> **Task directions**: Here is a block of entries. Write out its lines exactly, from the first through the one containing "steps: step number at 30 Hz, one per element".

> **Input material**:

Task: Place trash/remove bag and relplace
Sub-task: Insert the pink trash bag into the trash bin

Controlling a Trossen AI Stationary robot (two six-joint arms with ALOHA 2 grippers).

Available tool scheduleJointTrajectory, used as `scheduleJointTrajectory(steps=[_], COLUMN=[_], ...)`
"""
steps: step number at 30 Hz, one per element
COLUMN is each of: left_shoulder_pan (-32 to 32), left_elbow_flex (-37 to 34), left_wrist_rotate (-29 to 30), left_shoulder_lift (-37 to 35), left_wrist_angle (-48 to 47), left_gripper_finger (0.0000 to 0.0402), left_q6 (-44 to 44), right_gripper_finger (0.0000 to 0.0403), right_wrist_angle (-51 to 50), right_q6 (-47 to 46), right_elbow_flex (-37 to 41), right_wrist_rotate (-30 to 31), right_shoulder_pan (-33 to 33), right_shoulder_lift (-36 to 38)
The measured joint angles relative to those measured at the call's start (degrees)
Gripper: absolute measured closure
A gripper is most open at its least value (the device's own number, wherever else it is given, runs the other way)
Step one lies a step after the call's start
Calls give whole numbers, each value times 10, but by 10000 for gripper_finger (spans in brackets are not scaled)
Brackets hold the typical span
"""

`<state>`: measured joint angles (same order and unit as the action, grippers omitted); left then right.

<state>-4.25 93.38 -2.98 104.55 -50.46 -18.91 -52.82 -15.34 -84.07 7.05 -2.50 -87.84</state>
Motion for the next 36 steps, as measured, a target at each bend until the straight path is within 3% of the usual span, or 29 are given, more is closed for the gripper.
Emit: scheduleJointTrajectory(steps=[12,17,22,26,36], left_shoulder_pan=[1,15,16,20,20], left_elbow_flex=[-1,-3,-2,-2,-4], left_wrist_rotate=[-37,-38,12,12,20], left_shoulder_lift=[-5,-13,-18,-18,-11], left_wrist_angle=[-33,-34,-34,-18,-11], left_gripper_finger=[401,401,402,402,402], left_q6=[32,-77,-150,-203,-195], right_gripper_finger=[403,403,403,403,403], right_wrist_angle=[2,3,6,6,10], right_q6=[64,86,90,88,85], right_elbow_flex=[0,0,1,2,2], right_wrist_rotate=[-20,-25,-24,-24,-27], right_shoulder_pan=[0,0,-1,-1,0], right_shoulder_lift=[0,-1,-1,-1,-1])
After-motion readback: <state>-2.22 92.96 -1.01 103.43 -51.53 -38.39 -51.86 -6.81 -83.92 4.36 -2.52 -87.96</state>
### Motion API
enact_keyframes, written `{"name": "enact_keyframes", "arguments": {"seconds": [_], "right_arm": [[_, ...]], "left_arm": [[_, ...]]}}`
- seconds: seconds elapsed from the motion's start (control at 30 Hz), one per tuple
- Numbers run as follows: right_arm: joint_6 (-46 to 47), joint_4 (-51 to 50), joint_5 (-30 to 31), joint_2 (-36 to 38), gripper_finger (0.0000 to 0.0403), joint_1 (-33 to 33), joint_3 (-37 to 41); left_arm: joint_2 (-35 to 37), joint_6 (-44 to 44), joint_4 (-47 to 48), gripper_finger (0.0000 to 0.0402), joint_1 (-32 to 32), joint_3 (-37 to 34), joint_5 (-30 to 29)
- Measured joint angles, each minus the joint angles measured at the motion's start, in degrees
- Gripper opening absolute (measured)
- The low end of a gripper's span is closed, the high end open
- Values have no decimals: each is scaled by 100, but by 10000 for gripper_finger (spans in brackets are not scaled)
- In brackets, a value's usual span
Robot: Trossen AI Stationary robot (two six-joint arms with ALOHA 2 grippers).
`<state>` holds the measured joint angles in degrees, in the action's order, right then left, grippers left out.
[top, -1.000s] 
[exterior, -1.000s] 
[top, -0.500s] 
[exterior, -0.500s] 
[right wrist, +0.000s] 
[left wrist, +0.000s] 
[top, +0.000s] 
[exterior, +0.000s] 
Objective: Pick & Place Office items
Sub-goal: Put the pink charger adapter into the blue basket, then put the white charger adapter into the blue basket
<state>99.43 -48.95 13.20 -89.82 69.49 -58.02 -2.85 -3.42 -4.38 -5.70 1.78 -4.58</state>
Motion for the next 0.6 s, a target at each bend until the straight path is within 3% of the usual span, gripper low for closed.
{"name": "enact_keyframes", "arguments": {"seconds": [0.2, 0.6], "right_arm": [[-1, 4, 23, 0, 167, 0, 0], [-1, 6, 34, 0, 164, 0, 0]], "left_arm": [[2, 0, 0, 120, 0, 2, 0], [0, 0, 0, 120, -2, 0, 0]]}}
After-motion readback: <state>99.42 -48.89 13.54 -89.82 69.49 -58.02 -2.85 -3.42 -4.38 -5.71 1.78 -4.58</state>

> **Result of the task**:
Task: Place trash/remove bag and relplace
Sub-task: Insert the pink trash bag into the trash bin

Controlling a Trossen AI Stationary robot (two six-joint arms with ALOHA 2 grippers).

Available tool scheduleJointTrajectory, used as `scheduleJointTrajectory(steps=[_], COLUMN=[_], ...)`
"""
steps: step number at 30 Hz, one per element

There is no more output for this exercise.